### [What is being asked]
Look at the entries below and restate word for word the lines from the first through the one that has "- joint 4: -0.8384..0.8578".

### [Data listing]
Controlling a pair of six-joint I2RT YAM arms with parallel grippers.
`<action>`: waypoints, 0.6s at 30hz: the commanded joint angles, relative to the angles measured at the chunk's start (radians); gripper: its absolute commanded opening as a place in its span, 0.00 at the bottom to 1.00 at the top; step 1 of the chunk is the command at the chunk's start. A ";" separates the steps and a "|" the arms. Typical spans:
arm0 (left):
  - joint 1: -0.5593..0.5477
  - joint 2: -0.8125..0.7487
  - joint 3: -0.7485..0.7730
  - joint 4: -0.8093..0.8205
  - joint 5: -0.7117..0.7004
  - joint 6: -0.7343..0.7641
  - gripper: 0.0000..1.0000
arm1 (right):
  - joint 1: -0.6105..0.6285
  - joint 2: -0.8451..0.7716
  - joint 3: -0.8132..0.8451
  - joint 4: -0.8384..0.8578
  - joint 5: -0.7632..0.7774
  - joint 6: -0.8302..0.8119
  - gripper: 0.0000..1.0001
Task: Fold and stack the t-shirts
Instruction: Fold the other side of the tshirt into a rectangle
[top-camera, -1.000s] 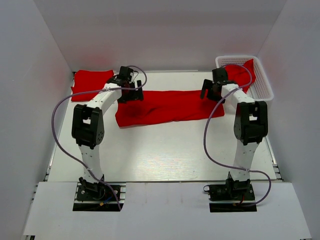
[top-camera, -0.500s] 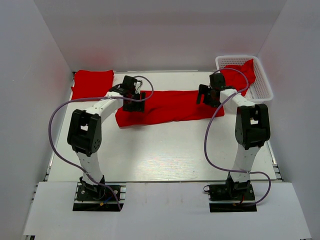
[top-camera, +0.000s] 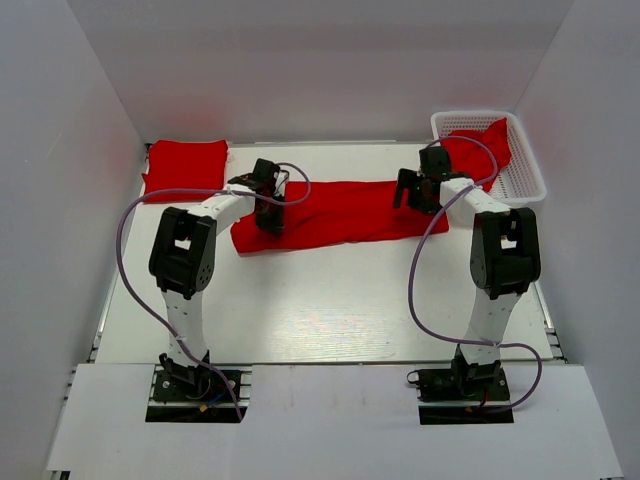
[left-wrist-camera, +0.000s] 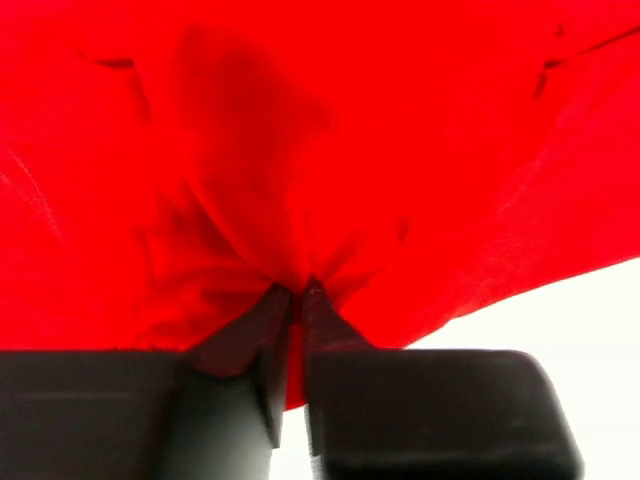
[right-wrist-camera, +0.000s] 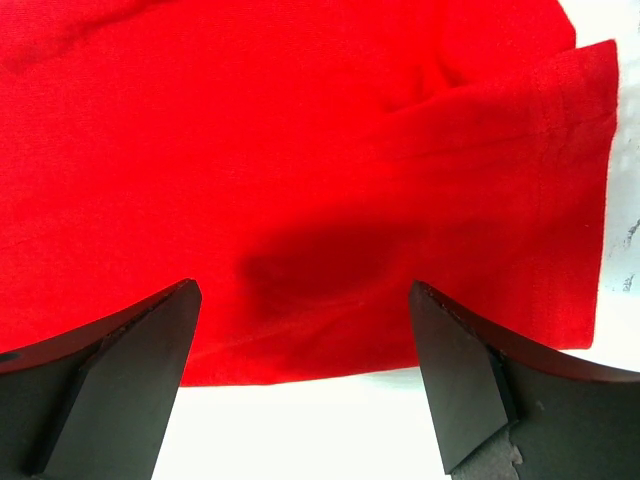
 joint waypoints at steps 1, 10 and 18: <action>-0.005 -0.046 0.042 0.032 0.047 -0.003 0.12 | 0.002 0.011 0.013 0.021 0.010 -0.004 0.90; -0.005 0.017 0.168 0.047 0.102 -0.003 0.00 | -0.002 0.022 0.016 0.018 0.007 -0.004 0.90; -0.005 0.106 0.306 0.033 0.102 0.018 0.00 | -0.004 0.045 0.038 0.006 0.021 -0.011 0.90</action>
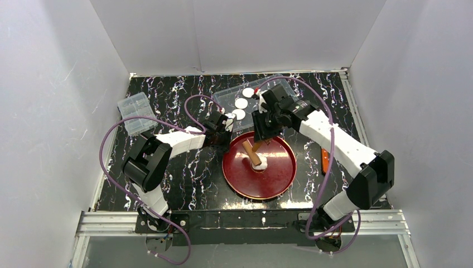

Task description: Roll out the dumpling wrappers from the dough

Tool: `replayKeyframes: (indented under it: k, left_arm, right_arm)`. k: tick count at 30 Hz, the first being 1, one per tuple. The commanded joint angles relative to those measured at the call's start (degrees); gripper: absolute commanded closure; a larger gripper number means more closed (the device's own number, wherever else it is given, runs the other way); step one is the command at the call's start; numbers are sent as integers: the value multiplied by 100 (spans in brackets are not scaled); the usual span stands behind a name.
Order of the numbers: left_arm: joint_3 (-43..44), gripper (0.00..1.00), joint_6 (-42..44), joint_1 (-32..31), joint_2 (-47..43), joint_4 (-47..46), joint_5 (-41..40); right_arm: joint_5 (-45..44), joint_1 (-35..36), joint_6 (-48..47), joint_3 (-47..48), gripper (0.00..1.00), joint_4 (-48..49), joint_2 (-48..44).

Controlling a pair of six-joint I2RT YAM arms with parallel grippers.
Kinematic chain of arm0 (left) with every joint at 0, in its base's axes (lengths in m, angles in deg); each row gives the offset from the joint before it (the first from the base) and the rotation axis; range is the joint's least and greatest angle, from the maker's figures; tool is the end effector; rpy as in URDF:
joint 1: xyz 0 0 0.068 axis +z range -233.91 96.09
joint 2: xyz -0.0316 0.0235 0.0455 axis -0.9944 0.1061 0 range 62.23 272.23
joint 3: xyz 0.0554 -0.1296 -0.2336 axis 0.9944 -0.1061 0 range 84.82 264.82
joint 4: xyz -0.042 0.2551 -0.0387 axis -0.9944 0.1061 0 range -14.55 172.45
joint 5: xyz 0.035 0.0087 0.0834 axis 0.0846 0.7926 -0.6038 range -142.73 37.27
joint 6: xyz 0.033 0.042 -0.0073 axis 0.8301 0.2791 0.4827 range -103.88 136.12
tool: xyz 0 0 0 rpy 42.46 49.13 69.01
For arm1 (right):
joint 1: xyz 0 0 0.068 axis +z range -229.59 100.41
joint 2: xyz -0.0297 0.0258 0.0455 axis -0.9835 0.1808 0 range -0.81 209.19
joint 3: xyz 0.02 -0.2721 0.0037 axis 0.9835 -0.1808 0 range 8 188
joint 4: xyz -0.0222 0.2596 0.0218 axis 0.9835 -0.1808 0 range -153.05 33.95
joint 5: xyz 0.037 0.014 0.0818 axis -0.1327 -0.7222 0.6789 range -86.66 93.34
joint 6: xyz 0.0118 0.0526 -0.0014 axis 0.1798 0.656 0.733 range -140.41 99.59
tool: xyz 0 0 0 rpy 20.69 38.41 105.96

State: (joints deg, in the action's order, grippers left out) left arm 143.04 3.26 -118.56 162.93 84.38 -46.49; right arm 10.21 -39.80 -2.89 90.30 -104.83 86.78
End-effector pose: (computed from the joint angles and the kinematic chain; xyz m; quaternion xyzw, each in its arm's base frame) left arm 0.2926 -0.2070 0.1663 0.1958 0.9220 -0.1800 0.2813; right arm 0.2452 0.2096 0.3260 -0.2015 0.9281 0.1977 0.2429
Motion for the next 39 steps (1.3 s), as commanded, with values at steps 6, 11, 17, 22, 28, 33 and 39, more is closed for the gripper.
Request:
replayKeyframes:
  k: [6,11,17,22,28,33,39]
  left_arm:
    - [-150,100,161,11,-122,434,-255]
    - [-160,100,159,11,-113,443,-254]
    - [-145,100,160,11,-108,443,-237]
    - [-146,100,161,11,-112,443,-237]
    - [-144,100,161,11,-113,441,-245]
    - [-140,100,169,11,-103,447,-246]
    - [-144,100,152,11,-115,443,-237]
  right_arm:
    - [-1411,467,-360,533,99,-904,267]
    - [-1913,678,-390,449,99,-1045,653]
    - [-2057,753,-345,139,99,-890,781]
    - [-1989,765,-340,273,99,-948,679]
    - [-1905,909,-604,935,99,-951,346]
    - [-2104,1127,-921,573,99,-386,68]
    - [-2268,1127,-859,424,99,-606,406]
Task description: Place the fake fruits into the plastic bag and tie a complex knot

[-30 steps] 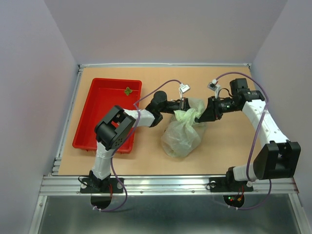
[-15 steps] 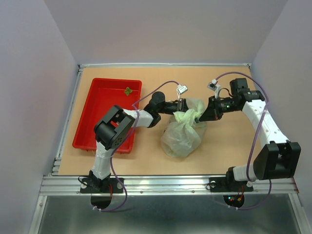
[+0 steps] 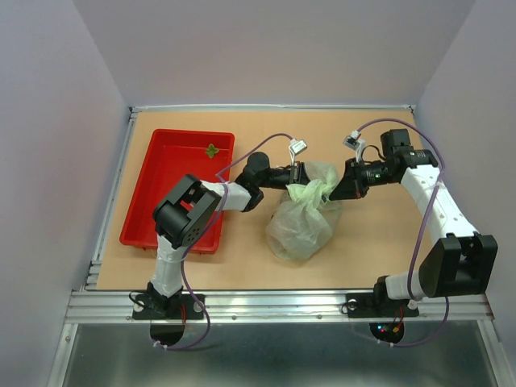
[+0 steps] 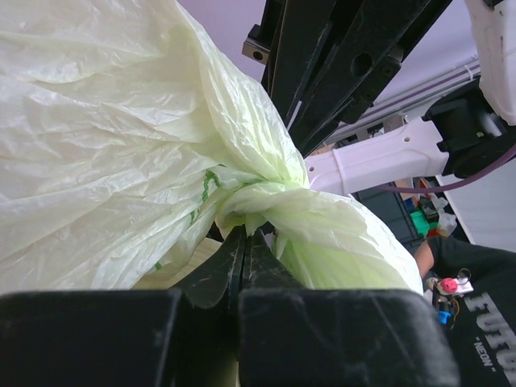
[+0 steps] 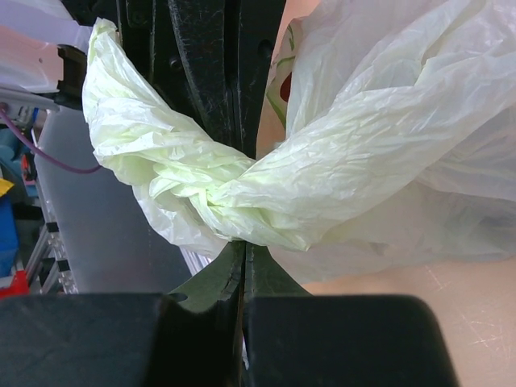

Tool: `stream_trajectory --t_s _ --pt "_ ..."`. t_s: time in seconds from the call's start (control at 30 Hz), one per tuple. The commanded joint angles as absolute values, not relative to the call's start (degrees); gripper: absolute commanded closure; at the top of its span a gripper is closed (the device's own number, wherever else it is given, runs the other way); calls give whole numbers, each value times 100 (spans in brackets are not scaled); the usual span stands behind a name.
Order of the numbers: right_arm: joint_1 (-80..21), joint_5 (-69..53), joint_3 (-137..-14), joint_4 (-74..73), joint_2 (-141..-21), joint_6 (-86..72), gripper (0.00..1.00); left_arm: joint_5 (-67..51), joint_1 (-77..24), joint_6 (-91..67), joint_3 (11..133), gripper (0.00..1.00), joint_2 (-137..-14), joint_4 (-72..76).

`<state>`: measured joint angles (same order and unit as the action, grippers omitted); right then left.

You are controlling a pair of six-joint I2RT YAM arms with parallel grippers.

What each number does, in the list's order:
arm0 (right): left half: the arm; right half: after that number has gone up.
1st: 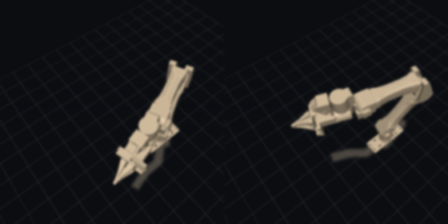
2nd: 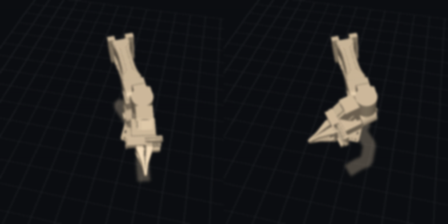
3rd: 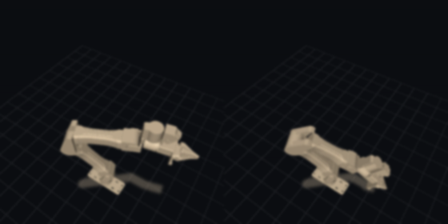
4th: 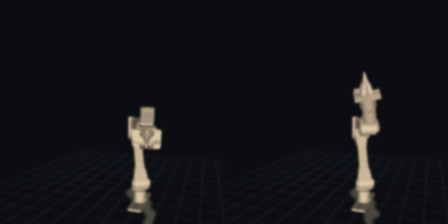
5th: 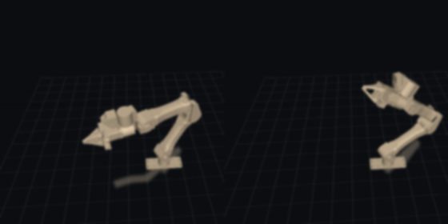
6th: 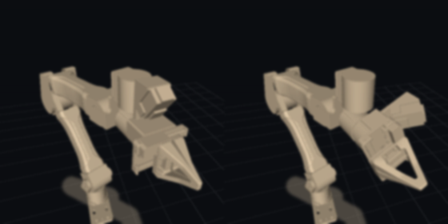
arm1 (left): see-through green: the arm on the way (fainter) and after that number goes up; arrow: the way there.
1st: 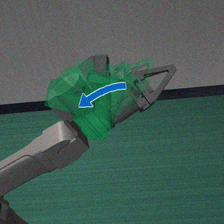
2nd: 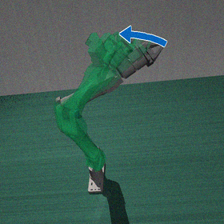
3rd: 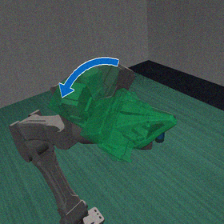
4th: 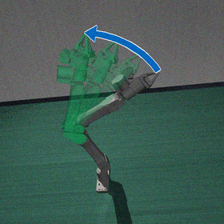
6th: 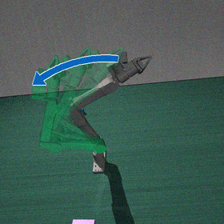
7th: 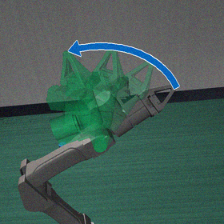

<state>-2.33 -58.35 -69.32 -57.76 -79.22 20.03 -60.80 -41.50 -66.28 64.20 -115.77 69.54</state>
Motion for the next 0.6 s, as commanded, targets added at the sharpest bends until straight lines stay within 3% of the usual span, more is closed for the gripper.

### [Reply]
Controlling a pair of six-joint I2RT YAM arms with parallel grippers.
`<action>`: waypoints, 0.6s at 30hz: the commanded joint angles, relative to the angles measured at the chunk's start (radians); gripper: its absolute commanded opening as a place in its span, 0.00 at the bottom to 1.00 at the top; step 1 of the chunk is the command at the chunk's start. A ";" separates the steps and a "|" the arms. Typical spans:
arm0 (left):
  - joint 1: -0.5593..0.5477
  - joint 2: -0.8125..0.7487
  - joint 3: -0.7485..0.7730
  - joint 4: -0.8093..0.8205
  - joint 5: -0.7117..0.7004
  - joint 6: -0.7343..0.7641
  - gripper: 0.0000..1.0000
arm1 (right):
  - joint 1: -0.6105..0.6285
  - joint 2: -0.8451..0.7716
  - joint 3: -0.8132..0.8451
  - joint 4: -0.8384..0.8578

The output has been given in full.